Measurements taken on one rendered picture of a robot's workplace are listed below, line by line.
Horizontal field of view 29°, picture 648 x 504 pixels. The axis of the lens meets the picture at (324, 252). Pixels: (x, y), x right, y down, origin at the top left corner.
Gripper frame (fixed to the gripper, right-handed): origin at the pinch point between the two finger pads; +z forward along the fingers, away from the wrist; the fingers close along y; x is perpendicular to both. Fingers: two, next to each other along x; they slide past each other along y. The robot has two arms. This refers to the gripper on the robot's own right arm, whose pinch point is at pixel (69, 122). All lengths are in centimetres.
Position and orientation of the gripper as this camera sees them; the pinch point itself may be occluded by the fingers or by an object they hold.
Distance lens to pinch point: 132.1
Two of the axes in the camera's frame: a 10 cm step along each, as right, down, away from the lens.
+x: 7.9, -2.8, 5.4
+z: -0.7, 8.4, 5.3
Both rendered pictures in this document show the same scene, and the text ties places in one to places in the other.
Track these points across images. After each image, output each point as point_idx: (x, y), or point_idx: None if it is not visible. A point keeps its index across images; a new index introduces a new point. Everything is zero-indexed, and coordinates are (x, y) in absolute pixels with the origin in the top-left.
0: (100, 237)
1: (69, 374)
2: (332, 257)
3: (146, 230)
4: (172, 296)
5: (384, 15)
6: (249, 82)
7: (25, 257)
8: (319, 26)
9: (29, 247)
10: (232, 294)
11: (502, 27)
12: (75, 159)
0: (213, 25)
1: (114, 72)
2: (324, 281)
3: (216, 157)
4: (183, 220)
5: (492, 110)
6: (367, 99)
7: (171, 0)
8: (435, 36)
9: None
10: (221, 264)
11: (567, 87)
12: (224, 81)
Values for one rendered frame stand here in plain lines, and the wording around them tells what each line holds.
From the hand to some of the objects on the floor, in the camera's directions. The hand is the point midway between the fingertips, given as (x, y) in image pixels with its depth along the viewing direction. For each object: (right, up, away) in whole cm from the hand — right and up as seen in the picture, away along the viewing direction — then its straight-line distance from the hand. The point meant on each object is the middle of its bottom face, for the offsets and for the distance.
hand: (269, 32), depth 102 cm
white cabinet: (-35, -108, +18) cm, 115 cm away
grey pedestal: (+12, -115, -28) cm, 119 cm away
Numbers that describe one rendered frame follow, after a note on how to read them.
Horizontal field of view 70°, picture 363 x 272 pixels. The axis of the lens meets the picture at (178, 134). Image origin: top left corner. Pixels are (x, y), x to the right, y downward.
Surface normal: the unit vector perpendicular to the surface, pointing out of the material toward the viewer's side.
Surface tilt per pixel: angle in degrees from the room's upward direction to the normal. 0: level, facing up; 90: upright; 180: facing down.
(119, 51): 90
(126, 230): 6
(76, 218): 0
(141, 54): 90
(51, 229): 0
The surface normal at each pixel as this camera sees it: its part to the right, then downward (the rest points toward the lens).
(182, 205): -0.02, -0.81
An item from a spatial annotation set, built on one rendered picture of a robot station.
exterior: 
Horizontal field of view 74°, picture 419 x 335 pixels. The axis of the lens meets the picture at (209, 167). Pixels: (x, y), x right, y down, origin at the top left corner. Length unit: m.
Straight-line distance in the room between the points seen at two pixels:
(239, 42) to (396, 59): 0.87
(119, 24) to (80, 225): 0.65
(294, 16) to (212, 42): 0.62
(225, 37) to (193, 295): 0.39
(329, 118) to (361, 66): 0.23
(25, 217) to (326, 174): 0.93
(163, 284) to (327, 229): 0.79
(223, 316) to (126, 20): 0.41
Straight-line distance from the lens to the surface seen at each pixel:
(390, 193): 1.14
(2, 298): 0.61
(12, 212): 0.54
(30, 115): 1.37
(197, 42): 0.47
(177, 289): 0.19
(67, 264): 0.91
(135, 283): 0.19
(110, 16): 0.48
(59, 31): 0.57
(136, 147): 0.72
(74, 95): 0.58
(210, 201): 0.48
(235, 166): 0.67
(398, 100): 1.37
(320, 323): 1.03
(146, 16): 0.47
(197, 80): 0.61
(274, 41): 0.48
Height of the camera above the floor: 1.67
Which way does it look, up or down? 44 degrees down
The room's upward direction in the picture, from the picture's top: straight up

■ ■ ■

WHAT YOU SHOULD DO =
Repeat exactly the lines of the listing above, from the one with "Distance lens to pinch point: 132.1" down to the one with "Values for one"; both of those lines belong in the range.

FINISHED EXERCISE =
Distance lens to pinch point: 132.1
Two of the axes in the camera's frame: a 10 cm step along each, as right, down, away from the lens.
+x: 7.9, -2.8, 5.4
+z: -0.7, 8.4, 5.3
Both rendered pictures in this document show the same scene, and the text ties places in one to places in the other.
Track these points across images. After each image, output each point as point_idx: (x, y), or point_idx: None if it is not visible. A point keeps its index across images; a new index introduces a new point. Everything is zero-indexed, and coordinates are (x, y) in absolute pixels with the origin in the top-left.
0: (100, 237)
1: (69, 374)
2: (332, 257)
3: (146, 230)
4: (172, 296)
5: (384, 15)
6: (249, 82)
7: (25, 257)
8: (319, 26)
9: (29, 247)
10: (232, 294)
11: (502, 27)
12: (75, 159)
0: (213, 25)
1: (114, 72)
2: (324, 281)
3: (216, 157)
4: (183, 220)
5: (492, 110)
6: (367, 99)
7: (171, 0)
8: (435, 36)
9: None
10: (221, 264)
11: (567, 87)
12: (224, 81)
Values for one rendered frame stand here in plain lines, and the wording around them tells what each line holds.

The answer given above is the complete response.